:: REQUIRED ACTION ::
Copy out the entries that come next, exactly.

━━━━━━━━━━━━━━━━━━━━

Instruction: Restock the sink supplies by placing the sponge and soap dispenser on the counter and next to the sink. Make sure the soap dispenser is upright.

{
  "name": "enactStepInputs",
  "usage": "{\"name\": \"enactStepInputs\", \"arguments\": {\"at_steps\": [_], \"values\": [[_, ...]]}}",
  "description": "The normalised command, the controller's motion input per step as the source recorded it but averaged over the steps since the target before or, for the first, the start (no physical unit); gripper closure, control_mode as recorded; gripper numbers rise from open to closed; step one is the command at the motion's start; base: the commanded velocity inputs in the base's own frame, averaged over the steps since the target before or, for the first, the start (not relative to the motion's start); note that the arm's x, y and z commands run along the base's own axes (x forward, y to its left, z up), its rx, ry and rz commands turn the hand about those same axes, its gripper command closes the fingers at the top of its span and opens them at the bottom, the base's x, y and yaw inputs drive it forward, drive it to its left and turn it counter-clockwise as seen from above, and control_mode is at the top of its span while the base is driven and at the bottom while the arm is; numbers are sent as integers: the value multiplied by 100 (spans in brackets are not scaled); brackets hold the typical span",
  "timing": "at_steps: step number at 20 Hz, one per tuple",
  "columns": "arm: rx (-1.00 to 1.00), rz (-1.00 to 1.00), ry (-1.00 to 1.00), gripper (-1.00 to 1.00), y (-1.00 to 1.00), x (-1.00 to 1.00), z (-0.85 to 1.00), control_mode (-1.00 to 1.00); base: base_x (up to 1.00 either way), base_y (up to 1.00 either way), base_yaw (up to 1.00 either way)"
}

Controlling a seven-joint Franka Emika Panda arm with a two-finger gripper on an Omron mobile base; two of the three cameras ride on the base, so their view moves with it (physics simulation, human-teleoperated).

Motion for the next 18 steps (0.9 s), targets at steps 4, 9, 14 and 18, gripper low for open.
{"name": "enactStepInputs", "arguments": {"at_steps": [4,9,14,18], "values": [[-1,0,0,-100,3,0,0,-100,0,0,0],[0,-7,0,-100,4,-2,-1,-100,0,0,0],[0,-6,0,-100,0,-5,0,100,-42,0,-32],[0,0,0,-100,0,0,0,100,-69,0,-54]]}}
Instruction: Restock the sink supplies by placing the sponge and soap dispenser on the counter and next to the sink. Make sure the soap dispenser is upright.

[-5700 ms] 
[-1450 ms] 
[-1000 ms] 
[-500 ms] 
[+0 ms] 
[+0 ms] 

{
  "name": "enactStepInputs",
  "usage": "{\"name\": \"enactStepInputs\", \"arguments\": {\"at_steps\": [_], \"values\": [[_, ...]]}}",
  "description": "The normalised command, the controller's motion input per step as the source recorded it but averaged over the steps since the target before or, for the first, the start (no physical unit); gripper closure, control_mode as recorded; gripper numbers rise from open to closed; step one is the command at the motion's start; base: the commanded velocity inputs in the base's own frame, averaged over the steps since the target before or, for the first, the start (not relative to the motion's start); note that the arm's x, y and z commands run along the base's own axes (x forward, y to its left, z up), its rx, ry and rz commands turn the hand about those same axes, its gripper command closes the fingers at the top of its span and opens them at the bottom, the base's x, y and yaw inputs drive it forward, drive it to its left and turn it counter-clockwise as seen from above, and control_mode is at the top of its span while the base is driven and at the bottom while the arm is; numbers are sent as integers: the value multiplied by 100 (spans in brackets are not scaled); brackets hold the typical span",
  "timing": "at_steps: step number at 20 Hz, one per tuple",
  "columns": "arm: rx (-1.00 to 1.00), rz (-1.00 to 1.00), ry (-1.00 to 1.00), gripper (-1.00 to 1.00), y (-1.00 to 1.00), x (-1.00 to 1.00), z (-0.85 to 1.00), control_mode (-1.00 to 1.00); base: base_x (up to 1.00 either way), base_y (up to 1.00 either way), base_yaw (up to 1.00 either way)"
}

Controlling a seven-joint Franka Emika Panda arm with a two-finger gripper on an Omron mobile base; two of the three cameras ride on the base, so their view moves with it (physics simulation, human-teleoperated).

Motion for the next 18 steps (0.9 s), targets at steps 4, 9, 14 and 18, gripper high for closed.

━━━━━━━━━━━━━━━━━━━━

:: EXERCISE RESPONSE ::
Instruction: Restock the sink supplies by placing the sponge and soap dispenser on the counter and next to the sink. Make sure the soap dispenser is upright.

{
  "name": "enactStepInputs",
  "usage": "{\"name\": \"enactStepInputs\", \"arguments\": {\"at_steps\": [_], \"values\": [[_, ...]]}}",
  "description": "The normalised command, the controller's motion input per step as the source recorded it but averaged over the steps since the target before or, for the first, the start (no physical unit); gripper closure, control_mode as recorded; gripper numbers rise from open to closed; step one is the command at the motion's start; base: the commanded velocity inputs in the base's own frame, averaged over the steps since the target before or, for the first, the start (not relative to the motion's start); note that the arm's x, y and z commands run along the base's own axes (x forward, y to its left, z up), its rx, ry and rz commands turn the hand about those same axes, its gripper command closes the fingers at the top of its span and opens them at the bottom, the base's x, y and yaw inputs drive it forward, drive it to its left and turn it counter-clockwise as seen from above, and control_mode is at the top of its span while the base is driven and at the bottom while the arm is; numbers are sent as integers: the value multiplied by 100 (spans in brackets are not scaled); brackets hold the typical span",
  "timing": "at_steps: step number at 20 Hz, one per tuple",
  "columns": "arm: rx (-1.00 to 1.00), rz (-1.00 to 1.00), ry (-1.00 to 1.00), gripper (-1.00 to 1.00), y (-1.00 to 1.00), x (-1.00 to 1.00), z (-0.85 to 1.00), control_mode (-1.00 to 1.00); base: base_x (up to 1.00 either way), base_y (up to 1.00 either way), base_yaw (up to 1.00 either way)"
}

Controlling a seven-joint Franka Emika Panda arm with a two-finger gripper on an Omron mobile base; two of the three cameras ride on the base, so their view moves with it (physics simulation, human-teleoperated).

Motion for the next 18 steps (0.9 s), targets at steps 4, 9, 14 and 18, gripper low for open.
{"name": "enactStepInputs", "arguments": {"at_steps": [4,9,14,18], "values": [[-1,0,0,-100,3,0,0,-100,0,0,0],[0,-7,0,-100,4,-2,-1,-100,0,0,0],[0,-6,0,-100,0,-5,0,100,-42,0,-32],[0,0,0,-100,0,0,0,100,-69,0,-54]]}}
Instruction: Restock the sink supplies by placing the sponge and soap dispenser on the counter and next to the sink. Make sure the soap dispenser is upright.

[-5700 ms] 
[-1450 ms] 
[-1000 ms] 
[-500 ms] 
[+0 ms] 
[+0 ms] 

{
  "name": "enactStepInputs",
  "usage": "{\"name\": \"enactStepInputs\", \"arguments\": {\"at_steps\": [_], \"values\": [[_, ...]]}}",
  "description": "The normalised command, the controller's motion input per step as the source recorded it but averaged over the steps since the target before or, for the first, the start (no physical unit); gripper closure, control_mode as recorded; gripper numbers rise from open to closed; step one is the command at the motion's start; base: the commanded velocity inputs in the base's own frame, averaged over the steps since the target before or, for the first, the start (not relative to the motion's start); note that the arm's x, y and z commands run along the base's own axes (x forward, y to its left, z up), its rx, ry and rz commands turn the hand about those same axes, its gripper command closes the fingers at the top of its span and opens them at the bottom, the base's x, y and yaw inputs drive it forward, drive it to its left and turn it counter-clockwise as seen from above, and control_mode is at the top of its span while the base is driven and at the bottom while the arm is; numbers are sent as integers: the value multiplied by 100 (spans in brackets are not scaled); brackets hold the typical span",
  "timing": "at_steps: step number at 20 Hz, one per tuple",
  "columns": "arm: rx (-1.00 to 1.00), rz (-1.00 to 1.00), ry (-1.00 to 1.00), gripper (-1.00 to 1.00), y (-1.00 to 1.00), x (-1.00 to 1.00), z (-0.85 to 1.00), control_mode (-1.00 to 1.00); base: base_x (up to 1.00 either way), base_y (up to 1.00 either way), base_yaw (up to 1.00 either way)"
}

Controlling a seven-joint Franka Emika Panda arm with a two-finger gripper on an Omron mobile base; two of the three cameras ride on the base, so their view moves with it (physics simulation, human-teleoperated).

Motion for the next 18 steps (0.9 s), targets at steps 4, 9, 14 and 18, gripper high for closed.

There is no more to add to the answer.